2013 Week 3
We are hoping desperately that it will stop raining. Every time it rains, we need to stop digging. The dirt gets too wet to put through the screen, artifacts get missed and we run the risk of destroying the features we look for. When it rains in the evening, after work hours, it takes us an hour just to get the water out of the plastic square covers and, if there was a hole in the plastic, that unit can not be worked that day. This week we lost two whole days to rain and a portion of the others to cleaning up after rain. As there is a limited time to accomplish our research, every day lost makes it so much harder.
Despite the rain, the students are making progress.

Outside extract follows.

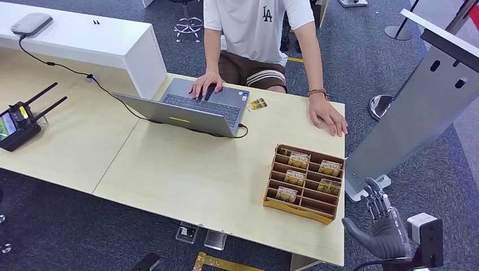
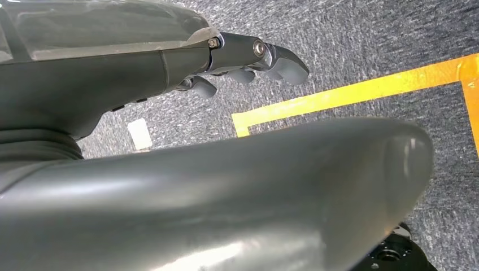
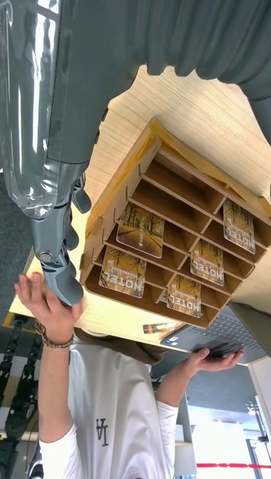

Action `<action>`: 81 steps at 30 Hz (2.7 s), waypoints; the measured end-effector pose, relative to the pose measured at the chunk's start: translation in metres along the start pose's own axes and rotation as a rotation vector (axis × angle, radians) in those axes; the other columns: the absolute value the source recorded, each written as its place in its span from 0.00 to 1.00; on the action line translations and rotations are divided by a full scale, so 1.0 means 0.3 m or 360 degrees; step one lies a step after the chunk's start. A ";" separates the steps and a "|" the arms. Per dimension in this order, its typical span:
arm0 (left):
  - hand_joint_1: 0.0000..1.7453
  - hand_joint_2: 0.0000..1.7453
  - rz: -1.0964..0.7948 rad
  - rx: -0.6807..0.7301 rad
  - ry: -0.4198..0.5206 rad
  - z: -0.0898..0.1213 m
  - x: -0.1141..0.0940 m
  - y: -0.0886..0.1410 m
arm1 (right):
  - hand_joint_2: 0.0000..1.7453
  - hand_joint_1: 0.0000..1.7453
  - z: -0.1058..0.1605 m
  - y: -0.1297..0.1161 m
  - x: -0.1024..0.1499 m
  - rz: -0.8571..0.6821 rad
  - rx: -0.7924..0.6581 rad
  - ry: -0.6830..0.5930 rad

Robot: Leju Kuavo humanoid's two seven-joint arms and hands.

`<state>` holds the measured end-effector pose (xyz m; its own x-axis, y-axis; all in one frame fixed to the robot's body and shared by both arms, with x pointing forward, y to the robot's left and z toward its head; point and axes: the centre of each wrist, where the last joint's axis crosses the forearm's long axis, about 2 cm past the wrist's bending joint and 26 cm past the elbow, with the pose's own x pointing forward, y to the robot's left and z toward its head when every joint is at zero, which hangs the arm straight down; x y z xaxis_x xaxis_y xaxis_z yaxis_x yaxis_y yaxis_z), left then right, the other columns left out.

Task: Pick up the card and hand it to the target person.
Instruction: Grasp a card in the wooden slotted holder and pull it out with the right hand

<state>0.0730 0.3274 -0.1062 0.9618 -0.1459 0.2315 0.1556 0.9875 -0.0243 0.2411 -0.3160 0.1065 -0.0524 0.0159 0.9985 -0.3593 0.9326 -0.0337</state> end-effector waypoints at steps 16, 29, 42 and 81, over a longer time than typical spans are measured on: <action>0.00 0.00 0.0000 -0.0004 -0.0031 0.000 0.001 -0.001 | 1.00 0.00 -0.024 0.012 0.102 0.1042 -0.0261 -0.0026; 0.00 0.00 -0.0001 -0.0009 -0.0026 0.000 0.002 -0.002 | 1.00 0.00 -0.067 0.175 0.265 0.1997 -0.0425 -0.0217; 0.00 0.00 -0.0022 -0.0014 -0.0042 -0.001 0.008 -0.004 | 1.00 1.00 -0.112 0.321 0.300 0.2224 -0.0270 -0.0092; 0.00 0.00 -0.0077 -0.0065 -0.0030 -0.007 0.091 -0.020 | 1.00 0.30 -0.294 0.388 0.182 0.2316 -0.0122 0.0310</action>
<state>0.0987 0.3173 -0.1017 0.9487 -0.1916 0.2515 0.2110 0.9761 -0.0522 0.2785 -0.1750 0.1608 -0.1907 0.9786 0.0772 -0.0514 0.0686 -0.9963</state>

In the area around the house, we are still unbackfilling the selected units mentioned in Week 1. The photo shows the area with the covered cellar being cleared. It will be awhile before we can clean this up, redefine the features and begin excavating. In the house itself, we are almost finished with the units of the possible cellar. This coming week, we will begin working on the remaining unexcavated units and possibly get the feature exposed.
Excavation continues on the north edge of the site. We continue to find a lot of prehistoric material both stone and pottery as well as some 17th-century material. As we are close to the former location of the Brome-Howard house, we find many things related to that occupation.
One of the things we find in abundance is coal. The photo shows three very full bags filled with coal from one unit and there was even more found by the end of the week. I often get asked why we save it all. It may not be a very exciting part of the archaeology but it is important nonetheless. Studying the distribution of coal in the plow zone will aid in understanding how the site was used in the 19th century. This not only informs us about the site use during that period but also about impacts to the 17th-century features as well.
Also related to the 19th- or 20th- century use of the site is a large oyster shell feature found this week.
The shell was found just below topsoil and resting on or in plow zone. The stratigraphic position of the oyster shell would suggest the date but we also recovered from among the shell some machine cut nails. These nails were made primarily in the 19th century. The shell feature will be mapped this coming week and then excavated. I will probably have more to say about next week.
This week, we found two more projectile points.
The photo shows one of these, a short point, made of quartz, of a type identified as a Calvert point. Generally, archaeologists date this type of point to the Early Woodland period, c. 750 BC to 200 AD, and it fits well with the other prehistoric artifacts we have been finding.
At the Calvert house site, we always find a large number of pieces of 17th-century table glass. It seems that, over the life of the building, its occupants imported many different vessels.
One of the most common items, which we seem to find each year, are the raspberry punts used frequently on German glassware. They are frequently shown in 17th-century Dutch paintings on vessels known as roemers. They were decorative but also functional. As people often had greasy fingers while eating, the prunts kept the glass from slipping. The concept is still used today on molded plastic bottles.